11 Jan More on Alito and Foreign and International Sources
There is a bit more on foreign and international sources at today’s hearings. This from the SCOTUSBlog live blog:
10.43 Coburn says that reference to foreign law undermines democracy and a violation of the Constitution. He thinks its use violates the “good behavior” qualification for judges.
10.41 Alito doesn’t think foreign law is relevant either. The framers would be “stunned” to know that the Bill of Rights was to be interpreted by counting what the rest of the world does. The Bill of Rights was meant at the time to give Americans more rights than the rest of the world. There are also a host of practical problems with the use of foreign precedent.10.40 Coburn doesn’t like judicial reference to foreign law, and doesn’t think the majority of American like it.
For reference, here are is a rough typology for application of foreign and international law sources in constitutional interpretation, which appears to be the limited context Coburn and Alito are discussing here:
1) Reference to foreign laws in death penalty cases (i.e., what is the standard for determining “cruel and unusual” under the 8th amendment, and should we include non-U.S. trends);
2) Reference to standards and norms created under international treaties to which the U.S. is not a party, or to which the U.S. has appended reservations (e.g., do the treaties tell us anything about what other “cruel and unusual” might mean?); and
3) Reference to the reasoning of international courts or foreign judicial opinions in interpreting constitutional questions (e.g., how have other judges interpreted the meaning of “cruel”?).
They are not talking about in this narrow context questions about the binding nature of certain U.S. treaty obligations, which branch gets to interpret the scope of a U.S. treaty obligation, or whether some treaties create enforceable individual rights. These are very important questions, often implicit in the exchanges at the hearing on questions of executive power.

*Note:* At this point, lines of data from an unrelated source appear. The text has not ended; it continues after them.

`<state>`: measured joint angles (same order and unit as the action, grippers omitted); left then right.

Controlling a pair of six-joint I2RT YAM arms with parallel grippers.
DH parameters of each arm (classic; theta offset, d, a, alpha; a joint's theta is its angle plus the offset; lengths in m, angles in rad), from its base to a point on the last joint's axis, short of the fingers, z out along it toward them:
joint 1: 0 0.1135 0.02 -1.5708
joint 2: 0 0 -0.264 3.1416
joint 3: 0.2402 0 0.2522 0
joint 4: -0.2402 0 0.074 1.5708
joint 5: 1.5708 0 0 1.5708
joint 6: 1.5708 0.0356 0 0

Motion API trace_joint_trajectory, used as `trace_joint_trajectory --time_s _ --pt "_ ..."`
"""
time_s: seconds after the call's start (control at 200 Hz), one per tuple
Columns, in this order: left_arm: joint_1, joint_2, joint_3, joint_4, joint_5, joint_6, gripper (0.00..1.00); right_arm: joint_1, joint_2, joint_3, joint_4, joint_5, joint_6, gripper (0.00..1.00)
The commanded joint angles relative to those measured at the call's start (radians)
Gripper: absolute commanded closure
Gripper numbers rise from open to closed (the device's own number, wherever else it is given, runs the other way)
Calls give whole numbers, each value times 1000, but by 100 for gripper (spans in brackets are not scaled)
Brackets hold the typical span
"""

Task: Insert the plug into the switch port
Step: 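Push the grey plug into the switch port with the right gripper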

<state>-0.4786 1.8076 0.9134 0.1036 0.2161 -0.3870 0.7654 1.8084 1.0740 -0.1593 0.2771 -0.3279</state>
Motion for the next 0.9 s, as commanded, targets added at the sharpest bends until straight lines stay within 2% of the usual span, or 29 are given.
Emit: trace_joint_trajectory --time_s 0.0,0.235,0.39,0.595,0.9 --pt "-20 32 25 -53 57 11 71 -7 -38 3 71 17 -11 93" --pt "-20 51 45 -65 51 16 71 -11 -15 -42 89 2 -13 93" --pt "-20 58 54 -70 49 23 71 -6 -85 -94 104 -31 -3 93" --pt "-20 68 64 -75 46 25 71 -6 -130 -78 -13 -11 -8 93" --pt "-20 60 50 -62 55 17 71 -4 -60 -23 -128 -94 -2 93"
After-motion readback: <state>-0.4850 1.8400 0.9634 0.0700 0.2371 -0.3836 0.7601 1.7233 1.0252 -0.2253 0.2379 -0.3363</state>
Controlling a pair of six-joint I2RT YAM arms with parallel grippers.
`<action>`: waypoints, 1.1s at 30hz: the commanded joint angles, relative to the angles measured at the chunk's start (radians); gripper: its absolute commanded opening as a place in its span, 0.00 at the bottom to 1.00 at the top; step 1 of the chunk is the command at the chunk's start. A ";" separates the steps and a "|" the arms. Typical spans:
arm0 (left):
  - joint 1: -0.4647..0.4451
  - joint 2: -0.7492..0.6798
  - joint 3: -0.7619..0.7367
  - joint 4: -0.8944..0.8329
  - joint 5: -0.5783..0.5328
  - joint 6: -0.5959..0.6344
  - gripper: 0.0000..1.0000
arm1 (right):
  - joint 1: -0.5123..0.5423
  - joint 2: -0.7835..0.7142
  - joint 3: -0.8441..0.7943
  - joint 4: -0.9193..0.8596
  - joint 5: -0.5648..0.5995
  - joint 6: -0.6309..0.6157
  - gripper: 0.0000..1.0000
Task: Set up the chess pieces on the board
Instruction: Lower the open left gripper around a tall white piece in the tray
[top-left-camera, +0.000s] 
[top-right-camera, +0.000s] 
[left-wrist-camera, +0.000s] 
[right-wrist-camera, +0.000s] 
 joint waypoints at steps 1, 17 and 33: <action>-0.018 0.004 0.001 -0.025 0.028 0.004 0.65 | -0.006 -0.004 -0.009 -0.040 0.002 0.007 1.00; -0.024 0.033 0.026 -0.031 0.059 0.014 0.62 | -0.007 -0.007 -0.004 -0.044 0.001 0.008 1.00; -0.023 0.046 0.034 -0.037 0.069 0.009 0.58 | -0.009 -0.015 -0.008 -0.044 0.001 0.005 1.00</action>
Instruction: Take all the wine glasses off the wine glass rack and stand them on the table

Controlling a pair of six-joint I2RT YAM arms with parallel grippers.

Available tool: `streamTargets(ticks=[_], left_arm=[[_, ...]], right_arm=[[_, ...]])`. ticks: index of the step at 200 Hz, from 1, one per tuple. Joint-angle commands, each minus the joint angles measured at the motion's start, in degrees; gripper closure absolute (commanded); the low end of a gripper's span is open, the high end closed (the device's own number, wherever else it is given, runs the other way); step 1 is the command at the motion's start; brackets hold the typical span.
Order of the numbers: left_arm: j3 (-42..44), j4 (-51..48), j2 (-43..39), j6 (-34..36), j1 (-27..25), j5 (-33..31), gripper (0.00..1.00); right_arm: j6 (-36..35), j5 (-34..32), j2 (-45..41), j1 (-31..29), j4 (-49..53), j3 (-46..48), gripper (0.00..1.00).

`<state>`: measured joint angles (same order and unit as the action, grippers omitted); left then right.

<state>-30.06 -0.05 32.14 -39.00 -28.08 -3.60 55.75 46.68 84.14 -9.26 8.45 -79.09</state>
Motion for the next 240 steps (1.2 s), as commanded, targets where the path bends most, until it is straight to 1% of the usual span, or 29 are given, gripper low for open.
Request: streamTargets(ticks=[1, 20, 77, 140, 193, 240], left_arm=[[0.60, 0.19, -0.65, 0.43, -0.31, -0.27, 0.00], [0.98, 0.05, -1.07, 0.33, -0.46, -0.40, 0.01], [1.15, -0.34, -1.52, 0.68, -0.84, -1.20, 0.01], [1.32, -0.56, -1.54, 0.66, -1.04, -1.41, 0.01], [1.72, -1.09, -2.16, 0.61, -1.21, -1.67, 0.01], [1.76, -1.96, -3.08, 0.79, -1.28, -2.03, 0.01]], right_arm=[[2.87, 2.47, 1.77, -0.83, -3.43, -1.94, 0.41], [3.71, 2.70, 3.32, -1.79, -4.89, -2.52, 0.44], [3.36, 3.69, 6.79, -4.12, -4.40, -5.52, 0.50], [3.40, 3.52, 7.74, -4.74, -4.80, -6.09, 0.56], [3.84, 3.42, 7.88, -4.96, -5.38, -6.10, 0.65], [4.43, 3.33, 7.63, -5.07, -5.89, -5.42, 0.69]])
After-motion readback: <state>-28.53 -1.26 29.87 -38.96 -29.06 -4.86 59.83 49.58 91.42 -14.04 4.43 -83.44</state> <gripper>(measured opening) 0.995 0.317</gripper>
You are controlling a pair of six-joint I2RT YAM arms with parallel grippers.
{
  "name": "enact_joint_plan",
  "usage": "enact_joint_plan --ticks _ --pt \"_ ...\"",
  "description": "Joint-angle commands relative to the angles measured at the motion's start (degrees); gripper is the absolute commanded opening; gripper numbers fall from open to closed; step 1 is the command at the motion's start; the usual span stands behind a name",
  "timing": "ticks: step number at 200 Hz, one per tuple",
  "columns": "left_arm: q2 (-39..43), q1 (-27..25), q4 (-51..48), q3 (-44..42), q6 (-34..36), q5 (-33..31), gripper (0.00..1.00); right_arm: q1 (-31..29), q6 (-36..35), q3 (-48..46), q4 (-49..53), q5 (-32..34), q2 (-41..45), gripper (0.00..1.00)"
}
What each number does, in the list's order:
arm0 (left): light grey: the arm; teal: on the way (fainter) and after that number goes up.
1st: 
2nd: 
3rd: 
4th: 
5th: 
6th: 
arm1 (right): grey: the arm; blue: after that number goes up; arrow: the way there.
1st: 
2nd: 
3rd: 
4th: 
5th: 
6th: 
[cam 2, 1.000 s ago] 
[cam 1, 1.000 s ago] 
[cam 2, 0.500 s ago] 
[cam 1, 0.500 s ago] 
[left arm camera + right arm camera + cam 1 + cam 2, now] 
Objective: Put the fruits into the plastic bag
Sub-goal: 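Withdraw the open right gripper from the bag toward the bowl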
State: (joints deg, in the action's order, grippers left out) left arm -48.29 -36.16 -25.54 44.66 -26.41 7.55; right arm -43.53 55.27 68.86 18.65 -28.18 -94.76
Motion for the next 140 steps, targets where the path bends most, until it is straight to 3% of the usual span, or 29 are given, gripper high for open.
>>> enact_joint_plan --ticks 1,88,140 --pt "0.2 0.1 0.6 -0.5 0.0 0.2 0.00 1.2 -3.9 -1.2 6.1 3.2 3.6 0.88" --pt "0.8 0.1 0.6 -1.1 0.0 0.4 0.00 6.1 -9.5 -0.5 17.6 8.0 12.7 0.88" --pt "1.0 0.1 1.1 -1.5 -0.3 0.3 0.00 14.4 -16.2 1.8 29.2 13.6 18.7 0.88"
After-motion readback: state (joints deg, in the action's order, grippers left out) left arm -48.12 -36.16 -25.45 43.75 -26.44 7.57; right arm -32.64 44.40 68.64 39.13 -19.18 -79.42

We have discussed the appropriateness of references and citation to foreign and international law within the 3-part typology on Opinio Juris in the past. These posts have some useful background about the contours of the debate:
Earlier in the year, Julian and I discussed the Scalia-Breyer debate on foreign sources here, here, and here. And our guest Justice Richard Goldstone posited here that Scalia’s objection to foreign and international references is one of originalism v. modernism. We also discussed in some detail the Roper v. Simmons case, in which the Court struck down the juvenile death penalty, and the extent to which Justice Kennedy’s references in that opinion to foreign practice and international treaties was helpful (Julian here, and my response and reflection on the effect of international and foreign trends on US death penalty jurisprudence here.) Roger discussed the “insidious wiles” here and I responded here; our debate continued here and included a response from Professor Eugene Kontorovich here.
I’ll post the full transcript of this excerpt when it becomes available.
Update: In a rare, near simultaneous post, Roger has posted the full transcript in his post above.